◆ Problem to work on:
Please write out the listing again, keeping every character the same.

◆ Collected data:
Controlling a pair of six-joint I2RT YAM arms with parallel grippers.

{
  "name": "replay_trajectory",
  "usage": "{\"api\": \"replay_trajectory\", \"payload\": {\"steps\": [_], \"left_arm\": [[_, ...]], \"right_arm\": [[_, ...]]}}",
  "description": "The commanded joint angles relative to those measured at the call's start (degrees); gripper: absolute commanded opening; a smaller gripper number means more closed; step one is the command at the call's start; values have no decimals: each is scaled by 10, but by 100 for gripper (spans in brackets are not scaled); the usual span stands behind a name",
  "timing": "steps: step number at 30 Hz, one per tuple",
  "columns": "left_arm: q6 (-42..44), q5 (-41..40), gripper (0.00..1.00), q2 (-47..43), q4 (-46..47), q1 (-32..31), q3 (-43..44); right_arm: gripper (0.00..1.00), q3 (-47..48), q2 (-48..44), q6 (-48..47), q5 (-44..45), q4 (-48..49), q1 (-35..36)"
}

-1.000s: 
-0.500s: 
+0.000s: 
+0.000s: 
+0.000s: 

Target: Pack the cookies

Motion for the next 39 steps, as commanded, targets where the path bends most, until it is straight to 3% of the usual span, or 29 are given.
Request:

◆ Written response:
Controlling a pair of six-joint I2RT YAM arms with parallel grippers.

{
  "name": "replay_trajectory",
  "usage": "{\"api\": \"replay_trajectory\", \"payload\": {\"steps\": [_], \"left_arm\": [[_, ...]], \"right_arm\": [[_, ...]]}}",
  "description": "The commanded joint angles relative to those measured at the call's start (degrees); gripper: absolute commanded opening; a smaller gripper number means more closed; step one is the command at the call's start; values have no decimals: each is scaled by 10, but by 100 for gripper (spans in brackets are not scaled); the usual span stands behind a name",
  "timing": "steps: step number at 30 Hz, one per tuple",
  "columns": "left_arm: q6 (-42..44), q5 (-41..40), gripper (0.00..1.00), q2 (-47..43), q4 (-46..47), q1 (-32..31), q3 (-43..44); right_arm: gripper (0.00..1.00), q3 (-47..48), q2 (-48..44), q6 (-48..47), q5 (-44..45), q4 (-48..49), q1 (-35..36)"
}

-1.000s: 
-0.500s: 
+0.000s: 
+0.000s: 
+0.000s: 

Target: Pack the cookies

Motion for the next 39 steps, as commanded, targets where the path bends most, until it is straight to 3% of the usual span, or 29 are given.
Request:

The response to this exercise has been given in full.